The number of people who say they want to partner with their doctors and create treatment plans together now represents half the U.S. adult population (53%). Increasingly, people insist their healthcare providers see health concerns from their perspective.

 

They want fewer surprises and the same levels of convenience as they get in other areas of their lives. For providers and health plans, that’s one reason to digitize and support a wide range of experiences, including transparency in pricing, easier appointment scheduling and better ways to communicate virtually.

Thanks to ambitious programs from retailers such as CVS, Walmart and Amazon, more places offer nonemergency care. Hospitals, too, are investing in services and healthcare locations closer to where patients live. And while the change in policy was a temporary pandemic response, the Centers for Medicare & Medicaid Services (CMS) should be ambitious and not walk back on the decision to widen the scope of who can receive care in their home.

 

ZS research indicates that 8 out of 10 large integrated healthcare networks are investing in alternate sites of care, partly to gain efficiencies of scale for expensive treatments, like surgeries—or to bring standardized care closer to patients via miniclinics.

 

U.S. consumers welcome these options. In our survey of 4,000 U.S. adults, 73% say they want greater access to care anytime, anywhere—so they can manage their health, on their time, no matter where they are.

 

Finally, health leaders fast-tracked telehealth, but now many are stepping back to focus on targeted ways to use it at the right times.

 

By the end of 2021, 8 in 10 telehealth visits were follow-ups, according to a ZS survey of 112 large providers, meaning the patient and doctor had already established a care path.
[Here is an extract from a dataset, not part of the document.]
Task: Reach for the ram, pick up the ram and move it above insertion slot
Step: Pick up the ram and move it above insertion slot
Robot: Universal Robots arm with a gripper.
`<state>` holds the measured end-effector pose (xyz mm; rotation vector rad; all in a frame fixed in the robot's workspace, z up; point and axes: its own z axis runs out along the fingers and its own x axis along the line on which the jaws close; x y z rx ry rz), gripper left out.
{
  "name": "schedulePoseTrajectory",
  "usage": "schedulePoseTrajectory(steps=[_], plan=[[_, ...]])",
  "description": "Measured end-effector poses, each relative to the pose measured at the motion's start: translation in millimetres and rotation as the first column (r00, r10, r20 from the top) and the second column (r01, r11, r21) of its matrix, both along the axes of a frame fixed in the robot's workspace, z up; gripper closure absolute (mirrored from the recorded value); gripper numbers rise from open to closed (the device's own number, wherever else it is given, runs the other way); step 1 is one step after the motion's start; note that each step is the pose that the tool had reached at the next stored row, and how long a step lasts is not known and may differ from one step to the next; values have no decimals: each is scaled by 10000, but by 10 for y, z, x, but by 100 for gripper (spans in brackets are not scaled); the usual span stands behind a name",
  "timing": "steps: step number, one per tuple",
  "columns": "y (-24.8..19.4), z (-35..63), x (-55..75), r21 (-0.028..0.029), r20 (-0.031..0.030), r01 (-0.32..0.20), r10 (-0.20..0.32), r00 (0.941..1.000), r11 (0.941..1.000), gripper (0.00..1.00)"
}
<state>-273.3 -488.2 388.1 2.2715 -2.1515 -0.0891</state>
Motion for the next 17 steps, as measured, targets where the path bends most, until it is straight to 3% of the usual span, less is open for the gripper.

And while the use of telehealth is down from pandemic highs, we still estimate it to be 10 to 20% of future patient visits, with some variation in use across regions and therapeutic areas.

73% of U.S. adults surveyed say they want greater access to care anytime, anywhere—so they can manage their health, on their time, no matter where they are.
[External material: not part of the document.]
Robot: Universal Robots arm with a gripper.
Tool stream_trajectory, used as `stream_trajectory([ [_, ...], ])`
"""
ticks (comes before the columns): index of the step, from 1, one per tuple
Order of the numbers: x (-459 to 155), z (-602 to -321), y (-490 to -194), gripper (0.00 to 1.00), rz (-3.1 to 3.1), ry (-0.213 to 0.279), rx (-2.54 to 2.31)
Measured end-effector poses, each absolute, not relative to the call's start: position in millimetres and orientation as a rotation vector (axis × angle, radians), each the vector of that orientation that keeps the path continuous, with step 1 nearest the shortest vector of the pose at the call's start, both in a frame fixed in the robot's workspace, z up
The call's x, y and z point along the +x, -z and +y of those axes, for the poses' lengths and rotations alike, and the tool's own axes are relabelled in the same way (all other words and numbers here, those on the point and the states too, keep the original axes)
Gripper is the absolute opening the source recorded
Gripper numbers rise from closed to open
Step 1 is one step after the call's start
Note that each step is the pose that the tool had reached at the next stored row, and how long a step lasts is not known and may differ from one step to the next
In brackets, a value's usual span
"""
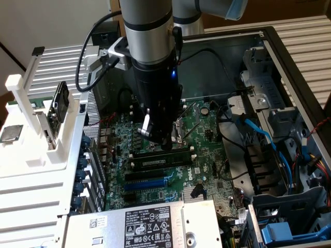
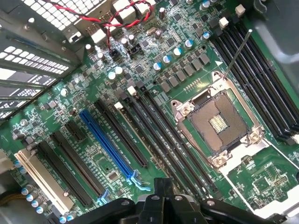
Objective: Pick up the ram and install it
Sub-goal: 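Press down the ram until it locks into place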
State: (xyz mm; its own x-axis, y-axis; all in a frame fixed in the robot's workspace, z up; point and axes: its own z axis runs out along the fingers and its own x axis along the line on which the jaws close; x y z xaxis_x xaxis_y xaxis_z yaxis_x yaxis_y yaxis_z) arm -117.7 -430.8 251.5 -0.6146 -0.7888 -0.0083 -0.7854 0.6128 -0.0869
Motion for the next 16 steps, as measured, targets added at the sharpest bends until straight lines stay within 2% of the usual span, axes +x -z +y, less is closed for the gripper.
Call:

One clear pandemic lesson is the obstacles to using telehealth are more pronounced for specific ethnicities and socioeconomic populations already disproportionately affected by COVID-19. These patterns highlight new opportunities for neighborhood pharmacies. They also point to the need for mobile health clinics or fresh grocery services to provide greater access to care and nutrition.

 

Other less available yet promising hybrid models can keep people out of costly hospital stays. These include virtual-first health insurance plans and hospital-at-home care, where the hospital delivers care to the patient. ZS estimates that 50% of U.S. health insurance plans have increased the availability of at-home care options during the pandemic.

3 clear responses for health industry leaders



Now that consumer and provider behaviors better align with what technology is making possible, where do we go from here? Three responses for industry leaders are front and center:

 

Trust: The pandemic has eroded social trust in all institutions and politicized healthcare. So, if we genuinely want to embrace new, digital healthcare delivery models, we’ll need a sustained focus on trust in the system. Trust is critical to the industry’s relationship with consumers and its workforce, who regularly suffer staffing shortages and high levels of burnout.

 

Tech investments: Technology and digital investments will continue to grow, but industry leaders can be more consistent in how they screen these investments for alignment to their overall digital strategy and expectations for adoption and long-term use. Most providers are under enormous financial pressures, so they simply can’t afford to invest in solutions that aren’t coherent with these goals.

 

Shared risk and reward: At ZS, we already see growing interest in innovative contracts that tie the payment for drugs and devices to their value to clinical practice. These contracts work to reduce treatment variability across large systems, or they use real-world evidence to pinpoint the efficacy of treatments. These types of arrangements often require shared data, analytics and digital capabilities. And they change the provider-pharma dynamic into territory we often want but rarely see—a collaboration that benefits the entire healthcare system.